Dec 17, 2014

For Cat Osterman, Pitching is Still the Life

Cat Osterman winds up to pitch during a USSSA game in July 2014. Paige Lowe/USSSA Pride

Cat Osterman winds up to pitch during a USSSA game in July 2014. Paige Lowe/USSSA Pride

By Taylor Smith
For Reporting Texas

Cat Osterman’s finest season in professional softball almost never happened.

The former Texas Longhorn pitcher was 23 years old when she decided she would compete only until she was 30. She maintained that conviction through a career that took her to the peak of her sport – through two Olympic Games and six seasons in the National Pro Fastpitch league. In April 2013, Osterman announced that the upcoming NPF season would be her last with the USSSA Florida Pride.

The stress and pressure of maintaining her dominance had begun to blunt her love for the game. Osterman had been at the top for more than a decade. She was the 2001 Gatorade National Softball Player of the Year at Cypress Springs High School in Houston. She earned national college player-of-the-year honors at Texas three times.

A 6-foot-2 lefthander with phenomenal ball movement on her pitches, she threw the school’s first perfect game as a freshman and left college with an NCAA-record 2,265 strikeouts. She won a gold medal in Athens. She thought it had to end – and she had made the promise to herself.

“I knew I didn’t want to play forever,” Osterman said.

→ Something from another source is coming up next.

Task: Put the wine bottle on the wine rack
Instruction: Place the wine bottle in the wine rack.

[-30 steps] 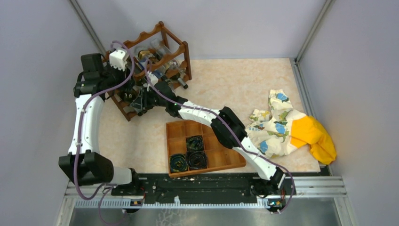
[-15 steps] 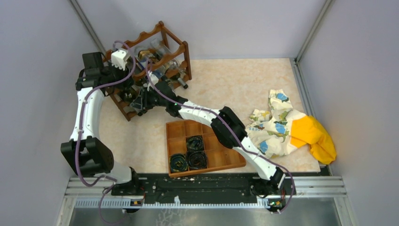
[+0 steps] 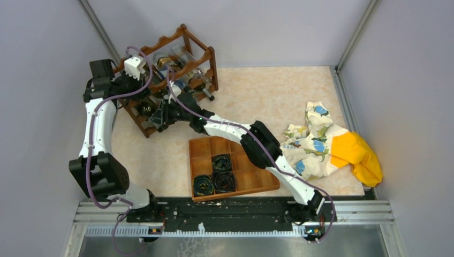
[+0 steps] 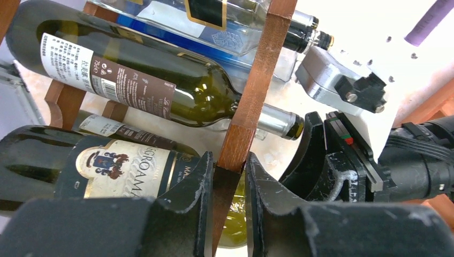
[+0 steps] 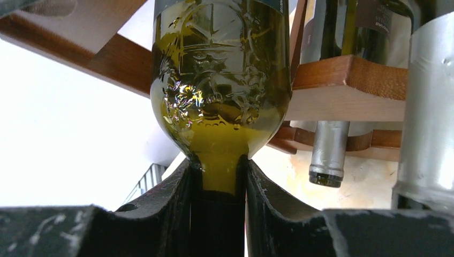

Osterman’s catcher with the Pride, an old teammate at Texas, confronted her about the decision to leave when she was still so good.

“What are you thinking?” Megan Willis asked Osterman. “Why would you stop playing? What else are you going to do if you aren’t playing ball?”

The catcher wanted Osterman to know that no one in softball could pitch the way she could.

“I have yet to catch anyone with a drop ball that moves like hers with precise location,” Willis said.

Osterman changed her mind about quitting after that 2013 season. In it, she won 19 games for the Pride and lost four. She registered a save in the championship game.

Osterman was the first overall pick in the 2006 draft conducted by the NPF, a league of four teams in Florida, Pennsylvania, Ohio and Illinois. She played three months a year and embarked on a coaching career that took her to DePaul University, St. Edward’s University and Texas State University, where she is in her first year.

Osterman was named the NPF pitcher of the year last season after she announced her retirement.

“I don’t know if it was because I said I was going to retire that I relaxed a little bit,” Osterman said. “But I just enjoyed myself a lot more.”

So she decided it wasn’t time to hang up her cleats

“By the time Cat decided to come back, I wasn’t surprised at all,” said Jennifer Gladding, a Pride assistant coach. “She was pitching stronger than she ever has before.”

And 2014 was even better.

The 31-year-old finished the season 18-0 and notched her 1,081st career strikeout – the most in NPF history. Osterman led the Pride to another championship.

“I think it’s pretty obvious she has no business retiring yet,” Willis said.

A season that almost never happened became Osterman’s greatest professional season yet.

“I think all year I was waiting for that hiccup and waiting for the first loss to come, or that really bad game, because there is usually at least one or two,” Osterman said. “It just didn’t come.”

So her career continues. She has committed herself to the weight room and a cardio regimen, lifting three to four times a week, and running regularly.

“It took [until] I was about 27 or 28 to realize you can’t just get by with running here and there and lifting every now and then when you feel like it,” Osterman said.

Osterman has revisited a pitch she sparely threw in college: a screwball, which starts on the outside corner of the plate to right-handed hitters and breaks away farther off the corner, moving out of the strike zone.

“A lot of them know what to expect when my backdoor curve comes back across,” Osterman said, “so I just needed something that would stay away even if it’s just a waste pitch or something to get them to foul it off.”

Aside from playing professionally, Osterman said she enjoys coaching the next generation of softball players as an assistant coach with Texas State University. Osterman is not sure if head-coaching is a future for her, but believes she is five to six years from having to make that decision.

Lindsay Gardner, St. Edward’s University head softball coach and former teammate of Osterman at UT and Team USA, said Osterman would know when the time comes to retire.

As for right now, Gardner believes Osterman still belongs on the diamond.

“She is the best pitcher in the game,” Gardner said. “Her drive to get better every day and [each] season never ceases to amaze me.”